Microsoft OCSP Responders, nShield HSMs and vagueries

2018-05-17 20:18:00

Over the past few months I've built a few PKI environments, all based on Microsoft's ADCS. One of the services I've rolled out is the Microsoft OCSP Responder Array: a group of servers working together to provide OCSP responses across your network. 

I've run into some weirdness with the OCSP Responders, when working with the Thales / nCipher nShield HSMs. For example, the array would consist of a handful of slaves and one master server. Everything'd be running just fine for a week or so, until it's time to refresh the OCSP signing certificates. Then, one out of the array starts misbehaving! All the other nodes are fine, but one of'm just stops serving responses. 

The Windows Event Log contains error codes involving “CRYPT_E_NO_PROVIDER”, “NCCNG_NCryptCreatePersistedKey existing lock file” and "The Online Responder Service could not locatie a signing certificate for configuration XXXX. (Cannot find the original signer)". Now that second one is a big hint!
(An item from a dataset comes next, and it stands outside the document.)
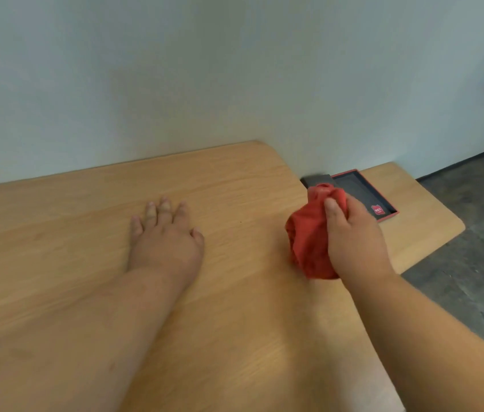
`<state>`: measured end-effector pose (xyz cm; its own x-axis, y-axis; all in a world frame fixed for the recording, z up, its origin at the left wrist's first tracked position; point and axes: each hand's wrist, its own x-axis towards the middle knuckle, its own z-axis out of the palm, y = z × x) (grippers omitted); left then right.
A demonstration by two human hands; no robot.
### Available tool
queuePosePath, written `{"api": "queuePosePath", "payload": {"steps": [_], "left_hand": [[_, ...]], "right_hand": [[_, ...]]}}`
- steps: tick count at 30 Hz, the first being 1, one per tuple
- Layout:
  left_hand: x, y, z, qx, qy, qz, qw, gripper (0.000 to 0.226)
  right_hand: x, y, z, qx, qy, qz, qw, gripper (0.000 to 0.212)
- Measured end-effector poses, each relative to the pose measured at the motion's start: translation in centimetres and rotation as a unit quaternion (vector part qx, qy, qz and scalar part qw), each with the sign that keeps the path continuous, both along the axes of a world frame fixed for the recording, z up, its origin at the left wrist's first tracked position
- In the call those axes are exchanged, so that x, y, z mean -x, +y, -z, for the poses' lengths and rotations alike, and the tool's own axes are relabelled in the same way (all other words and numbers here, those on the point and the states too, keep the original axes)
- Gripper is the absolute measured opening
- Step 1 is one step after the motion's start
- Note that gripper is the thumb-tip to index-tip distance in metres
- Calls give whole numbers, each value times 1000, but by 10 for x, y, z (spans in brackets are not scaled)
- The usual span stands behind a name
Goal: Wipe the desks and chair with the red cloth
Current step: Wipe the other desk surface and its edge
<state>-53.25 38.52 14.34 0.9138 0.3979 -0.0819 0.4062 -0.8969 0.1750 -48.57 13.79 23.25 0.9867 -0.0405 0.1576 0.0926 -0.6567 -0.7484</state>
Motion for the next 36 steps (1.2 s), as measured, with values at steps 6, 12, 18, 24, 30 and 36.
{"api": "queuePosePath", "payload": {"steps": [6,12,18,24,30,36], "left_hand": [[-1,1,1,-1,-6,2,1000,67],[-1,2,5,-4,-20,-2,1000,68],[-1,4,5,-9,-17,1,1000,67],[0,3,4,-11,-7,0,1000,66],[-2,5,4,-16,3,-6,1000,67],[-1,3,-1,-33,18,1,999,72]], "right_hand": [[-81,105,-21,8,-15,-88,996,27],[-93,152,51,336,116,-149,923,55],[-70,136,74,316,75,-139,935,89],[-83,54,63,354,121,-77,924,85],[-20,-7,67,363,100,-69,924,80],[49,-52,64,379,99,-82,916,70]]}}
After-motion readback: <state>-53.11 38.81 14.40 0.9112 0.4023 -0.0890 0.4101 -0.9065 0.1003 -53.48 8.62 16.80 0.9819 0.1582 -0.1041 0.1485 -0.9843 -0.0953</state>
I haven't found out why yet, but the problem lies in lock files with the HSM's security world. If you check %NFAST_KMDATA%local you'll find a file with "lock" at the end of its name. Normally when requesting a keypair from the HSM, a temporary lock is created which gets removed once the keypair is provided. But for some reason the transaction doesn't finish and the lock file stays in place.
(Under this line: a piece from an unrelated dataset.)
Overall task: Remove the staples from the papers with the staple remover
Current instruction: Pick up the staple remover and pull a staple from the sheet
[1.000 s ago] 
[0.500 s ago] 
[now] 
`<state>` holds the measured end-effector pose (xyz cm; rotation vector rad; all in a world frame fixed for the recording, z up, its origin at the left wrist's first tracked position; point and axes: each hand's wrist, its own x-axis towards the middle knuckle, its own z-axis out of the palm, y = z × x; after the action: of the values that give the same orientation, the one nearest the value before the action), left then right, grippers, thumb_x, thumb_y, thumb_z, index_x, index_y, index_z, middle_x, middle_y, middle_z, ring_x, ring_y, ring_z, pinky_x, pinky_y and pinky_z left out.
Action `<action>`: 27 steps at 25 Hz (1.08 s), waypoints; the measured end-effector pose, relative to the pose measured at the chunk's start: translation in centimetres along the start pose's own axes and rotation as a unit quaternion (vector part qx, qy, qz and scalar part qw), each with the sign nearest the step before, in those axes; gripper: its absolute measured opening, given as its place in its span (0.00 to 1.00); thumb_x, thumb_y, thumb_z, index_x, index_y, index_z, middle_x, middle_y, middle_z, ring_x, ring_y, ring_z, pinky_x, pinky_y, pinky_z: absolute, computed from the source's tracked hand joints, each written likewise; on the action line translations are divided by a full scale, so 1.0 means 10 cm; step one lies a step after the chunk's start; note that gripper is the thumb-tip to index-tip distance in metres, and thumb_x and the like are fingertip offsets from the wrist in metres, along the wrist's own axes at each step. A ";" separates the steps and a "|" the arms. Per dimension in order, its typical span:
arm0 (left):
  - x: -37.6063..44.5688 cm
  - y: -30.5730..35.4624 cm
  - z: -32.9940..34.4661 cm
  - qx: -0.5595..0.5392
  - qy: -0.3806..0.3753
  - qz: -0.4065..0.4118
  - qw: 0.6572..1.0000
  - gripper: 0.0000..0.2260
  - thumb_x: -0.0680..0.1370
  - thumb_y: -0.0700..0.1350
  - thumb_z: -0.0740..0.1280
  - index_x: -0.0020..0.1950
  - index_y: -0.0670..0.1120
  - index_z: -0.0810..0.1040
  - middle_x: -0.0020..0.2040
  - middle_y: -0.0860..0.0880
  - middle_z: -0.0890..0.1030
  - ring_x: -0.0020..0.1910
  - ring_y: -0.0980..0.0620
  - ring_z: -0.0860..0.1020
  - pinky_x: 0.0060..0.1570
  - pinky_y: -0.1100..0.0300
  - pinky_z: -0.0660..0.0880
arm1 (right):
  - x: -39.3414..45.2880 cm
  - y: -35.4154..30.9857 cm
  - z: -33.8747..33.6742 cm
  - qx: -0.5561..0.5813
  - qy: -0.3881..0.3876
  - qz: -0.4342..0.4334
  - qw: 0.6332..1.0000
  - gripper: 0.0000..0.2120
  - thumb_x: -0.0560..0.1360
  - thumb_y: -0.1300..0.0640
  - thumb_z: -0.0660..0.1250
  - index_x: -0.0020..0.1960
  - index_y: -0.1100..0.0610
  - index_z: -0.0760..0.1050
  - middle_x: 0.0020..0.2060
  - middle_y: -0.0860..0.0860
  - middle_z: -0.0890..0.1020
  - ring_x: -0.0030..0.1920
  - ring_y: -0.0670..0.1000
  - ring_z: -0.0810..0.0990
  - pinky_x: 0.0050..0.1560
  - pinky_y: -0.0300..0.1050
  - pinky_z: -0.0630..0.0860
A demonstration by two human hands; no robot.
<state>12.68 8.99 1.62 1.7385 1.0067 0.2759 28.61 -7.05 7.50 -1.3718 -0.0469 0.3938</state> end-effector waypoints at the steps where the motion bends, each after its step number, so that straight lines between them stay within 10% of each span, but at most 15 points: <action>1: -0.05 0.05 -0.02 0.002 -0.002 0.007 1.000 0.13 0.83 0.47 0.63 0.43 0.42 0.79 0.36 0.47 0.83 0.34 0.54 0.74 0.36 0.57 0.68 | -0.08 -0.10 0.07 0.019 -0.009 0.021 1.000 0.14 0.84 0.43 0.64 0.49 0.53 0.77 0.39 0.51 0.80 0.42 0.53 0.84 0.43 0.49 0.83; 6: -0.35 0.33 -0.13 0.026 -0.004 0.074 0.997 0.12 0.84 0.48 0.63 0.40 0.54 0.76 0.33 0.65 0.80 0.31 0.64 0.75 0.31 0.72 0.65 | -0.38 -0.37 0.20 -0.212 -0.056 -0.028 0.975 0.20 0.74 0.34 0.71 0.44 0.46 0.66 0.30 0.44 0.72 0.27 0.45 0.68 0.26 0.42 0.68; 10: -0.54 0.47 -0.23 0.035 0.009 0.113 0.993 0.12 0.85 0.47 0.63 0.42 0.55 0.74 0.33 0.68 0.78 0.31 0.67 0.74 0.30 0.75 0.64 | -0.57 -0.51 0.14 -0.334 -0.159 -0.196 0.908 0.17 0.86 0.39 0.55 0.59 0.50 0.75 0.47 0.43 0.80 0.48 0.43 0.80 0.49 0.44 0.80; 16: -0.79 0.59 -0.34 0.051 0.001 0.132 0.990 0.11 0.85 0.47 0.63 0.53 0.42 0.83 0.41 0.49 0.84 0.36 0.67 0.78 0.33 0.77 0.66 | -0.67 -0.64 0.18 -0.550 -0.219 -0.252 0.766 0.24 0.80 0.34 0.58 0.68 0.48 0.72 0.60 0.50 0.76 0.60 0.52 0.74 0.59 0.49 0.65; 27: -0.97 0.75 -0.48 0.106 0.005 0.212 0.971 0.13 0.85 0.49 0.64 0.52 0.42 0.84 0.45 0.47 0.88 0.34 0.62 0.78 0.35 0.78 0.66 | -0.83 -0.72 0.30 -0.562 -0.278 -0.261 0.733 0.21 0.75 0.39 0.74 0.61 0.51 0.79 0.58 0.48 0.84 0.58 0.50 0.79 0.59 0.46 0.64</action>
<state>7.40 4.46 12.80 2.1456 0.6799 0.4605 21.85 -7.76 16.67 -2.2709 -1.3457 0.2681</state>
For now, the temporary solution is to:

  1. Stop the Online Responder Service.
  2. Remove the lock file from %NFAST_KMDATA%local.
  3. Restart the Oniine Responder Service

With that out of the way, here's two other random tidbits :)
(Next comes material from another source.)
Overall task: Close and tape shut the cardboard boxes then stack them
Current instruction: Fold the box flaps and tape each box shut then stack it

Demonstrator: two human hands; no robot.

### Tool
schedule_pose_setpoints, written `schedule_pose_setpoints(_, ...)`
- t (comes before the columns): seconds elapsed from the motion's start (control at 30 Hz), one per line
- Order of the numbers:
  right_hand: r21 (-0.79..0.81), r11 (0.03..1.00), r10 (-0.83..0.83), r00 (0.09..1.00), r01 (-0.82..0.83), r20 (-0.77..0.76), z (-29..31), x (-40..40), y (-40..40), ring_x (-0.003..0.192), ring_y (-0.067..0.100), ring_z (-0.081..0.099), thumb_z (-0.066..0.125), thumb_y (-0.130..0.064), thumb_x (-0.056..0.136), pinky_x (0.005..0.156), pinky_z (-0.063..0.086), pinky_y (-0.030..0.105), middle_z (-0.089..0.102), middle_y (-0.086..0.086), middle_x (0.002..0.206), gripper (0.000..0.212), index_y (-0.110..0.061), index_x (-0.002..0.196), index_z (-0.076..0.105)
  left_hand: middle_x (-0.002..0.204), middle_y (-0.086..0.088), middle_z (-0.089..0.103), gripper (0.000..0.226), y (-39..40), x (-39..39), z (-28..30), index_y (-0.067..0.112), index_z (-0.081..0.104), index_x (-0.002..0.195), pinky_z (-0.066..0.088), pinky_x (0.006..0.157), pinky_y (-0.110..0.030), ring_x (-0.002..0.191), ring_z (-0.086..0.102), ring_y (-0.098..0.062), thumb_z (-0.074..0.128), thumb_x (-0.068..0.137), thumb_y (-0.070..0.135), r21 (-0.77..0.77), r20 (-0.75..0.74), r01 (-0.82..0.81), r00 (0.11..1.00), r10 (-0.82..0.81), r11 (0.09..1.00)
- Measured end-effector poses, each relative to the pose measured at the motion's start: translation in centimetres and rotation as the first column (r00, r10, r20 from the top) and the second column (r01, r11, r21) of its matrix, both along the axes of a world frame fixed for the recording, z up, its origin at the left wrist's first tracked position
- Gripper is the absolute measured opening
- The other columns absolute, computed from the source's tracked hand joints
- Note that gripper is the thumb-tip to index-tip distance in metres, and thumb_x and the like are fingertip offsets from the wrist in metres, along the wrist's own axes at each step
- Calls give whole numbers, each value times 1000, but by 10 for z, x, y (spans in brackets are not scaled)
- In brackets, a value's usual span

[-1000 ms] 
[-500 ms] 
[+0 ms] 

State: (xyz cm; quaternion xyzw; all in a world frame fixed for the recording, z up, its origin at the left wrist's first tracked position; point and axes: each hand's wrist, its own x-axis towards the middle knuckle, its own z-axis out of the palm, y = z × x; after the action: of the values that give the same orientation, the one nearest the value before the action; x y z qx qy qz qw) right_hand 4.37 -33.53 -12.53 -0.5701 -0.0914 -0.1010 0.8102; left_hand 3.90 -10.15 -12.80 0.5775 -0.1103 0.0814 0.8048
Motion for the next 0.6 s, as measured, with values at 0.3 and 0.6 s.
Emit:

In some cases the service may throw out errors like "Online Responder failed to create an enrollment request" in close proximity to "This operation requires an interactive window station". This happens when you did not setup the keys to be module-protected. The service is asking your HSM for its keys and the HSM is in turn asking you to provide a quorum of OCS (operator cards). If you want the Windows services to auto-start at boot time, always set their keys up as "module protected". And don't forget to run both capingwizard64.exe and domesticwizard64.exe to set this as the default as well!

Finally, from this awesome presentation which explains common mistakes when building an AD PKI: using certutil -getreg provides boatloads of useful information! For example, in order for OCSP responses to be properly signed after rolling over your keypairs, you'll need to certutil -setreg caUseDefinedCACertInRequest 1.